Bajo las sábanas no hay monstruos

Hoy más que nunca quiero que llegue la hora de irse a la cama. No tengo sueño, (que raro, ¿verdad?) ni estoy especialmente cansada pero quiero que llegue esa hora en la que me deslizo en la cama, leo unas páginas de algún libro que me transporta lejos de aquí, apago la luz y ya está, se acabó por hoy. Últimamente no me arropo como siempre he hecho hasta ahora, últimamente me echo el nórdico por encima de mi cabeza y me quedo “encerrada” en mi madriguera. Podría caerse el techo, podría entrar el villano más malvado del lugar pero bajo las sábanas, bajo mi fortaleza inexpugnable nada me puede pasar. Bajo las sábanas miro el móvil esperando ese buenas noches que me hace adormecerme con una sonrisa en los labios, bajo las sábanas me permito el lujo de dejar en la mesilla de noche el peso de una armadura que comienza a ser un lastre demasiado pesado. Cuando las noches comienzan a ser difíciles de llevar, casi tanto como los días, ir a la cama es un bucle que no deseo a nadie.

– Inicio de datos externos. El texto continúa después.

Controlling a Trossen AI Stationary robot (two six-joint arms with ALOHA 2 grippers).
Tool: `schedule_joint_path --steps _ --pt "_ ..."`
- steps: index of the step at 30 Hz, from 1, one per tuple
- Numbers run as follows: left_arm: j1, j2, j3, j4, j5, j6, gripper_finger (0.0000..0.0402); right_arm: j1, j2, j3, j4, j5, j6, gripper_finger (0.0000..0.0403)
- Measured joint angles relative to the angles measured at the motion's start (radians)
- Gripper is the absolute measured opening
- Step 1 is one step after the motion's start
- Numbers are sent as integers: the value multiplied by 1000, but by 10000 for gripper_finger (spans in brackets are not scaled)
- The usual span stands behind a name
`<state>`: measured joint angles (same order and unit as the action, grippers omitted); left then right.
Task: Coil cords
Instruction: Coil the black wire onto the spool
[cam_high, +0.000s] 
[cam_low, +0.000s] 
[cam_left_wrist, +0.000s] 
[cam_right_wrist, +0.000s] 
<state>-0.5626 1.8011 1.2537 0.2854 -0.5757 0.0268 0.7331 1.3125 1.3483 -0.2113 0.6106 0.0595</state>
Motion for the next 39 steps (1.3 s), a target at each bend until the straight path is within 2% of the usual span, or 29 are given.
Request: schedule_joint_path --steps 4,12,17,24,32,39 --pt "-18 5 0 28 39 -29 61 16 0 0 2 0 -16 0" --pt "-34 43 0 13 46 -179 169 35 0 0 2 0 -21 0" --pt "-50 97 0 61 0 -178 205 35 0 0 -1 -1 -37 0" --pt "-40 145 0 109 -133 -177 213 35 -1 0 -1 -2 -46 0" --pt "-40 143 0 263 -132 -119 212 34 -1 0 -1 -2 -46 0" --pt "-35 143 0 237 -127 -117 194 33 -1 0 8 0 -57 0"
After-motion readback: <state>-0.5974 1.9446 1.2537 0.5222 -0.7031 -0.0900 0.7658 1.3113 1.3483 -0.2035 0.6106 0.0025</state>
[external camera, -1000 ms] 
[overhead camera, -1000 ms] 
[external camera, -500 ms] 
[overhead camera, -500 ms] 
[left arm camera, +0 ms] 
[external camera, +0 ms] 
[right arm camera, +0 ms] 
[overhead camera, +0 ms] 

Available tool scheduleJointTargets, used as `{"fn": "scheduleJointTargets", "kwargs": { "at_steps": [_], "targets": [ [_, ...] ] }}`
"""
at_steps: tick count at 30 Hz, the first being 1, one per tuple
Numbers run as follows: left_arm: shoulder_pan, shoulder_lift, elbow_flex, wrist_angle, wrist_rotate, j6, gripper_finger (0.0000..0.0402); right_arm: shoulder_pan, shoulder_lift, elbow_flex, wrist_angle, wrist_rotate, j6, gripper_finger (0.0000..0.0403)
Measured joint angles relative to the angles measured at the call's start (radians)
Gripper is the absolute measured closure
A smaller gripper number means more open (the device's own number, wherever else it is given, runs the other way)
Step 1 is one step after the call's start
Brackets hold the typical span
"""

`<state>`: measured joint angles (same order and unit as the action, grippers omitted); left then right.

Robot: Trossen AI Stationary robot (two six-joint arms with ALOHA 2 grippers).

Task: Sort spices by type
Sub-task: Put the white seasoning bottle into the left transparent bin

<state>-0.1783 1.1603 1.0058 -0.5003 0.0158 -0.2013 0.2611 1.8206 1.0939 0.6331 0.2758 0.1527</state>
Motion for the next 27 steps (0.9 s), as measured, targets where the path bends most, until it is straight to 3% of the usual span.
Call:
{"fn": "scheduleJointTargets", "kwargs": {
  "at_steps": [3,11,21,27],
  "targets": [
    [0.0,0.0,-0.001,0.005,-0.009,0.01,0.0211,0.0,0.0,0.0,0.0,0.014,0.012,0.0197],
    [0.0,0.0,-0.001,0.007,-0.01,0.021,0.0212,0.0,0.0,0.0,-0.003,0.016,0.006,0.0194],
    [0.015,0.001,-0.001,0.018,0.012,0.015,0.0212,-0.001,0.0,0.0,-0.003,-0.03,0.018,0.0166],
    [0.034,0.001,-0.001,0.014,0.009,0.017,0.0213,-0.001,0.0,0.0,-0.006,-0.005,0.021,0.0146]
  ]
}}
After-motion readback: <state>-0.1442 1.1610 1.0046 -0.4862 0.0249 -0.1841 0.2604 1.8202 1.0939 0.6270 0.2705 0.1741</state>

Bajo las sábanas no hay monstruos, es un territorio infranqueable a no ser que los monstruos te estén esperando. Aún siendo monstruos de confianza y habituales, no dejan de ser eso, monstruos. Cuando era niña y veía una sombra en el pasillo o escuchaba un ruido, me entraba una sensación de pánico indescriptible y recuerdo echar las sábanas por encima de mi cabeza como si esa fuera la solución a todos mis problemas; los ruidos se volvían ruidos sin más, las sombras no eran más que el reflejo de una lámpara, una luz en la ventana o cualquier otra cosa y yo, inocente de mi, me adormilaba tranquila, convencida que nada ni nadie podría hacerme daño bajo mi castillo de algodón. Ahora se ha vuelto distinto, al irme a la cama sé que mi peor enemigo está conmigo. Siempre he dicho que el peor enemigo de una persona es uno mismo, nadie mejor que tu conoce tus debilidades y tus fortalezas. En seminarios, ciclos de conferencias y artículos sobre psicología siempre se indica que jamás hay que llevarse los problemas a la cama, ni problemas, ni enfados, ni nada parecido. La cama es un terreno neutral donde no hay problemas ni soluciones, un tiempo muerto en medio del partido. Pero parece que en ese tiempo muerto, en ese lapso de tiempo donde no hay batalla ni tregua soy la única que espera.